WHAT TO DO :: Every line below that holds the string "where" should be copied out.

TASK INPUTS ::
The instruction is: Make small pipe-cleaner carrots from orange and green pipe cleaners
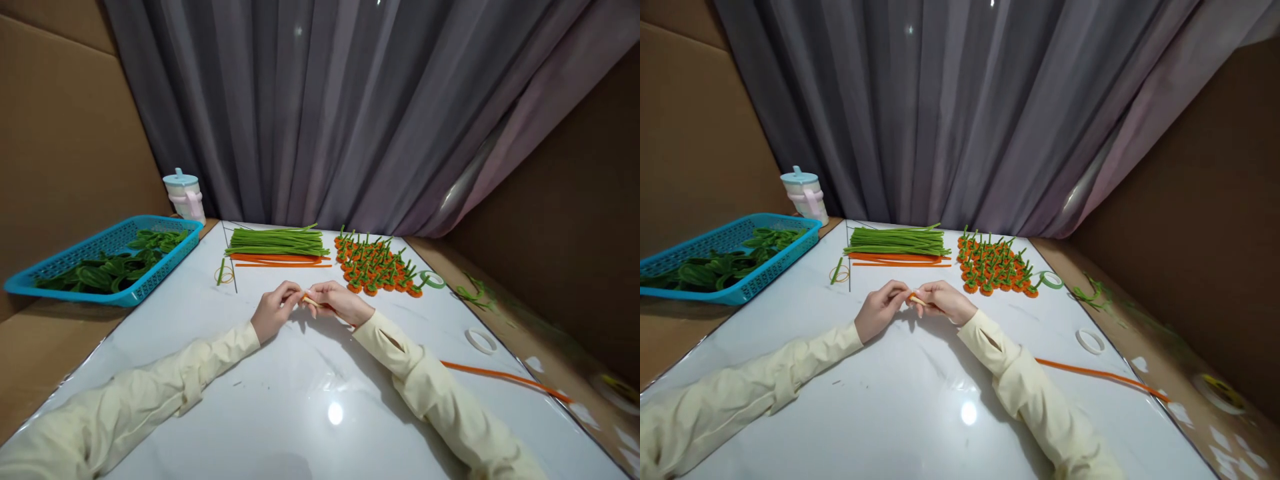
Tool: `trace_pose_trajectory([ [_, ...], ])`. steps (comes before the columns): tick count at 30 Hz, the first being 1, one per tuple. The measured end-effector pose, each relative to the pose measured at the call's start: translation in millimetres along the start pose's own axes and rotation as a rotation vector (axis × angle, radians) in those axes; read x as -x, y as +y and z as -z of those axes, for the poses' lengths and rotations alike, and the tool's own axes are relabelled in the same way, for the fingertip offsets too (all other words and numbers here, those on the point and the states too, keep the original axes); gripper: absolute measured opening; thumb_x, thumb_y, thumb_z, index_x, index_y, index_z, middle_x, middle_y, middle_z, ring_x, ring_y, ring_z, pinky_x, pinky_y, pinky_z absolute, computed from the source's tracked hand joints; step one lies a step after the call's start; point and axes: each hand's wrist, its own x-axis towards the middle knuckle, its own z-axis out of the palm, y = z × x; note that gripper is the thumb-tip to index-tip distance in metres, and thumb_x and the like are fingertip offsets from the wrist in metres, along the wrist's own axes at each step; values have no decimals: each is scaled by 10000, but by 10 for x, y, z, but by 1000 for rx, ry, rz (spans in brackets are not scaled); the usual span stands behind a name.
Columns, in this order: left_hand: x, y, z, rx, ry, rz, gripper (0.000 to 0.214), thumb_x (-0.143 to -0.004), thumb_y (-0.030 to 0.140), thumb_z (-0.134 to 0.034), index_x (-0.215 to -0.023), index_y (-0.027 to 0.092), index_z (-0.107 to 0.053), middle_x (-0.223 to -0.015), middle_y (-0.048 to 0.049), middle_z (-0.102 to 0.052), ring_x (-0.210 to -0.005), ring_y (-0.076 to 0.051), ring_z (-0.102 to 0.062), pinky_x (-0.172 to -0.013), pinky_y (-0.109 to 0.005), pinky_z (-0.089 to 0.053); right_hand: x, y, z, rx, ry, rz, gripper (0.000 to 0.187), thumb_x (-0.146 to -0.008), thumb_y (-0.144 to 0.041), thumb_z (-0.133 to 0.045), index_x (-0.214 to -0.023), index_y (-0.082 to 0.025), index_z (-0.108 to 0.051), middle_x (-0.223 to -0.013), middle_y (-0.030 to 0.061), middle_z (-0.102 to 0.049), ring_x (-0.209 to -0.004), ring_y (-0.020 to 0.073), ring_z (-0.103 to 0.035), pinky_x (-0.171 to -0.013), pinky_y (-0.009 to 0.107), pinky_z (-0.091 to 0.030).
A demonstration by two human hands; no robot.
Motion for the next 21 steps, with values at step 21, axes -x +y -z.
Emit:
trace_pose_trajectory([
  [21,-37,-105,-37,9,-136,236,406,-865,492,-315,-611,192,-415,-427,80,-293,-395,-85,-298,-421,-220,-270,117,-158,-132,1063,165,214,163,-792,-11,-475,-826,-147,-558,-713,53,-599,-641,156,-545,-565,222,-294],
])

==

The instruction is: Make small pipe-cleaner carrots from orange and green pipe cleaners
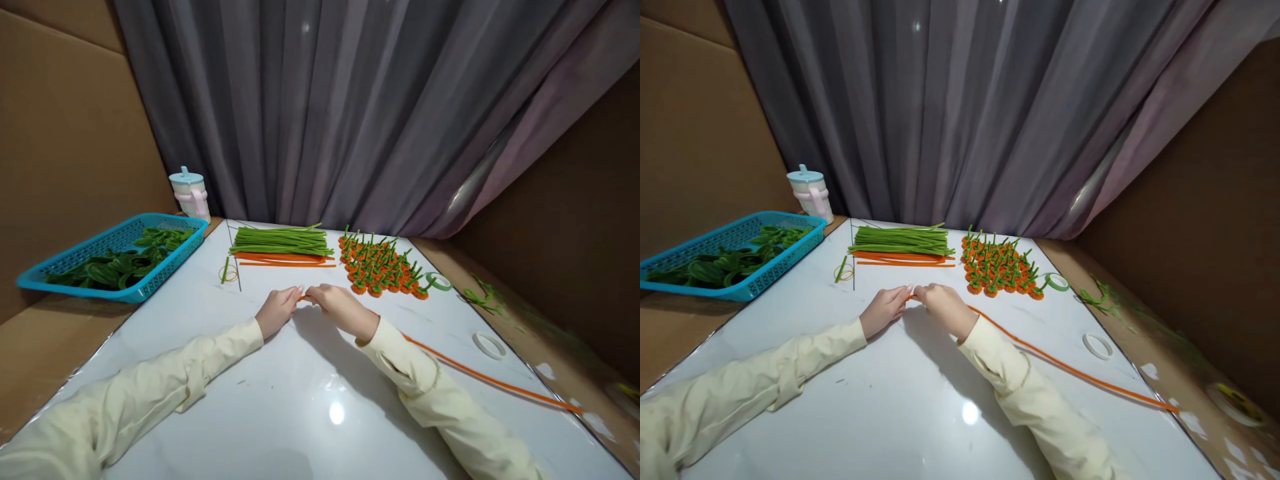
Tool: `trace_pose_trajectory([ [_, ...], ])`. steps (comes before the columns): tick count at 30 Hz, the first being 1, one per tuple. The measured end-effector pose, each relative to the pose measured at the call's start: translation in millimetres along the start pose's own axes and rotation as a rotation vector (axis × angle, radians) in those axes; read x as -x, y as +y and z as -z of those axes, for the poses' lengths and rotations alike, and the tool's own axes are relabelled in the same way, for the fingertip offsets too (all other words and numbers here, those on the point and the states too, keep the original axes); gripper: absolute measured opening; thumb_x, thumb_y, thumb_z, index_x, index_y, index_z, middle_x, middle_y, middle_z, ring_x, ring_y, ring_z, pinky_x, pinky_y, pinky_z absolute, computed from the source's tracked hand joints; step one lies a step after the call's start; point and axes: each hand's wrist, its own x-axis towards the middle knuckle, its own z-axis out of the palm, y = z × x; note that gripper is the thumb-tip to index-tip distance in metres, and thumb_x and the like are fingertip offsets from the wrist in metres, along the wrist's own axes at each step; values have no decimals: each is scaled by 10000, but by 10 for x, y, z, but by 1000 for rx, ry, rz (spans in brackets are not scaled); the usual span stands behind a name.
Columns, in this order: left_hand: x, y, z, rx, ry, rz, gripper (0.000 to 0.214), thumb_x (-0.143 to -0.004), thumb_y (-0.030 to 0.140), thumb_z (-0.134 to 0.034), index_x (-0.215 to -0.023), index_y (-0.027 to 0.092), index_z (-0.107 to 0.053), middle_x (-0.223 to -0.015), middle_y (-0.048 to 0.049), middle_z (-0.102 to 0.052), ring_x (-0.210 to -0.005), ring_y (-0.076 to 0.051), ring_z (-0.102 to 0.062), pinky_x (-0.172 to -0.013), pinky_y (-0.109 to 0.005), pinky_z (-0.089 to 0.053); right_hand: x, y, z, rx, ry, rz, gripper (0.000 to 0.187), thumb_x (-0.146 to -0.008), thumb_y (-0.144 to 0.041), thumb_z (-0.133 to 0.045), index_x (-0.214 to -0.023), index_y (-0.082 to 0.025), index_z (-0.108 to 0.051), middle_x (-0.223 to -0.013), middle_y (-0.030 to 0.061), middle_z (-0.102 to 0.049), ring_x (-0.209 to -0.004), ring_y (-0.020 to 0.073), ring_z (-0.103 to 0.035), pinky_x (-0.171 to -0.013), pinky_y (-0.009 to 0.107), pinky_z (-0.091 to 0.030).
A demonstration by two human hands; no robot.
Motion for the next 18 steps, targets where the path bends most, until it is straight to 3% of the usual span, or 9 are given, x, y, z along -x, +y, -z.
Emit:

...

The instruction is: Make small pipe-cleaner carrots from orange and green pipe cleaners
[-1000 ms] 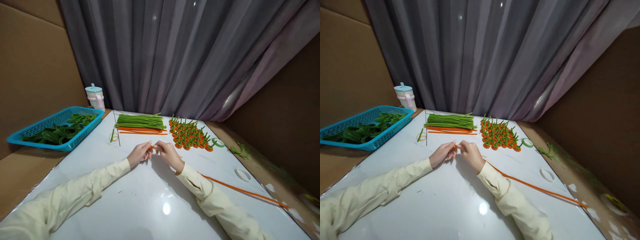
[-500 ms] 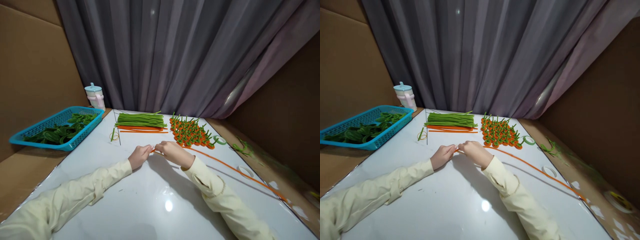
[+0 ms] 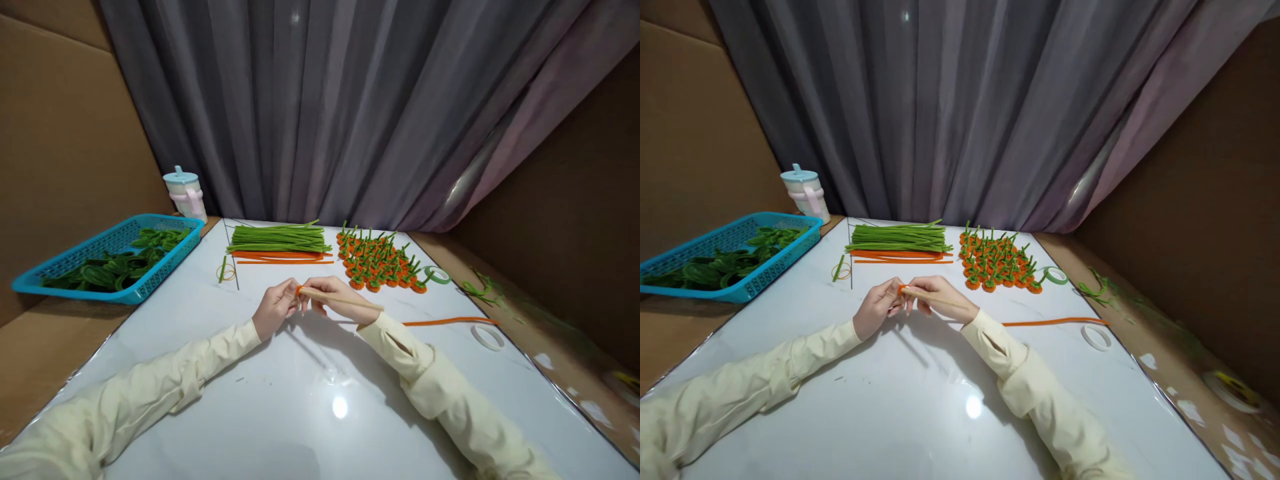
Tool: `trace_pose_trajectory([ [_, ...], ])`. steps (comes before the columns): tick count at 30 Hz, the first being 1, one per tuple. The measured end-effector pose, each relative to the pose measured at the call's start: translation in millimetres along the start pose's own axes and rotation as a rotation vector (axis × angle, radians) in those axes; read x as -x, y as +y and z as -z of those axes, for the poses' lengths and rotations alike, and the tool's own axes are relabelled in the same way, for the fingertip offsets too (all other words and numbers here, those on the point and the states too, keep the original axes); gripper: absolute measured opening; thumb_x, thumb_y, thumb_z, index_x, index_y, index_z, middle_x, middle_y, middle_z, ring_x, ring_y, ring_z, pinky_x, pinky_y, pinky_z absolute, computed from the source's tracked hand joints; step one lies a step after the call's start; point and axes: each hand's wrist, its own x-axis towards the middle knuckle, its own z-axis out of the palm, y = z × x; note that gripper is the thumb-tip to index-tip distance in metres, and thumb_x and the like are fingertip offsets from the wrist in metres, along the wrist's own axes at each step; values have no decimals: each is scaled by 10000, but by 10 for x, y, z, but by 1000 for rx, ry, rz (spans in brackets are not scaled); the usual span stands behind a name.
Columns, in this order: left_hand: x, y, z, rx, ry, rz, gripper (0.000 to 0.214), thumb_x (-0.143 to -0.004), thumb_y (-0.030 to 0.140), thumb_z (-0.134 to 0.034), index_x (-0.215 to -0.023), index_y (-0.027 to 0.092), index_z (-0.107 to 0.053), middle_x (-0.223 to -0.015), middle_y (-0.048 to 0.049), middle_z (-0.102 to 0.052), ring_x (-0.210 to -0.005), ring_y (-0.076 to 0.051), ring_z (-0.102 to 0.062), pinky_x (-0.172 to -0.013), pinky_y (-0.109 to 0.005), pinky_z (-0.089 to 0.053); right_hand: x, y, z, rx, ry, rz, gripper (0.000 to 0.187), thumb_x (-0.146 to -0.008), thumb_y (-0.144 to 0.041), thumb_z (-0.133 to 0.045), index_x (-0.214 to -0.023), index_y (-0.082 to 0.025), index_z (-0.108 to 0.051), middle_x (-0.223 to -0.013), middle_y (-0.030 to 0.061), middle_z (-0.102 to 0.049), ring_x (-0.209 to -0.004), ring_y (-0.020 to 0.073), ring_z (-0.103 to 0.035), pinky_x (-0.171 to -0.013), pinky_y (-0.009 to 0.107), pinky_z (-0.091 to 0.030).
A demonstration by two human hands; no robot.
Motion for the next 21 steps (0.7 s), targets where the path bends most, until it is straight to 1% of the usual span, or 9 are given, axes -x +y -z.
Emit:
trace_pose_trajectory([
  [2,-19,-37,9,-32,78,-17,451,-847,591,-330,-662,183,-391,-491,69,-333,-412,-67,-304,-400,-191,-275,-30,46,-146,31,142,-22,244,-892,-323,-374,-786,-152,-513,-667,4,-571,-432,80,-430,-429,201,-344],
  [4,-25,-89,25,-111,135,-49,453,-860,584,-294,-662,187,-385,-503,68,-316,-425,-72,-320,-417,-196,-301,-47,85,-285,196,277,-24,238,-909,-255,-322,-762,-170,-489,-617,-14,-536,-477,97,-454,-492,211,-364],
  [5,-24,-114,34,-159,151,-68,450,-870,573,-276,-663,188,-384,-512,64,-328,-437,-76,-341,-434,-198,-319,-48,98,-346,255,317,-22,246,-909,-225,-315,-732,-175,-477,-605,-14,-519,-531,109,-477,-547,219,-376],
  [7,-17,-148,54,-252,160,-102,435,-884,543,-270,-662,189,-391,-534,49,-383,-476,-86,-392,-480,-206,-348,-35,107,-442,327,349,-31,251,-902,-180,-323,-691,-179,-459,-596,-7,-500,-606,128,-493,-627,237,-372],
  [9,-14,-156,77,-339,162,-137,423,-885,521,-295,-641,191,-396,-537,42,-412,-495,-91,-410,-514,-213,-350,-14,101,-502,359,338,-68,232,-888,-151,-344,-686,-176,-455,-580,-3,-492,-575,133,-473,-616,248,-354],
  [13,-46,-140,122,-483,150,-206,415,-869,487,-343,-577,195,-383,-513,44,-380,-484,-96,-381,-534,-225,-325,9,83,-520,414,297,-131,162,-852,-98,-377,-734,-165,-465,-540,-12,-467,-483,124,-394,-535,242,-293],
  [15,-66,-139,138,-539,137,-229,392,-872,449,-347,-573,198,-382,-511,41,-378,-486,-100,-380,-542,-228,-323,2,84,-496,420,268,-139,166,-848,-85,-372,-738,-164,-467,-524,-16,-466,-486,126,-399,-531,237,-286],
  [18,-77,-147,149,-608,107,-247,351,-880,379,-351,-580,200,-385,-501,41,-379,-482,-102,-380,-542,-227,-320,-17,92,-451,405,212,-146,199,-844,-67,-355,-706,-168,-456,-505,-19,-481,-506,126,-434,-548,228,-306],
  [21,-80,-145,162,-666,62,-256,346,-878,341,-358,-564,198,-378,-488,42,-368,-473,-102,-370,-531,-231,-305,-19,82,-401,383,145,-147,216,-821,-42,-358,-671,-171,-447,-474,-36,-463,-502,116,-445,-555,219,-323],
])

ANSWER BELOW ::
Motion for the next 18 steps, targets where the path bends most, until it is straight to 3% of the usual span, or 9 are given, x, y, z along -x, +y, -z.
Motion for the next 21 steps (0.7 s), targets where the path bends most, until it is straight to 1% of the usual span, or 9 are given, axes -x +y -z.

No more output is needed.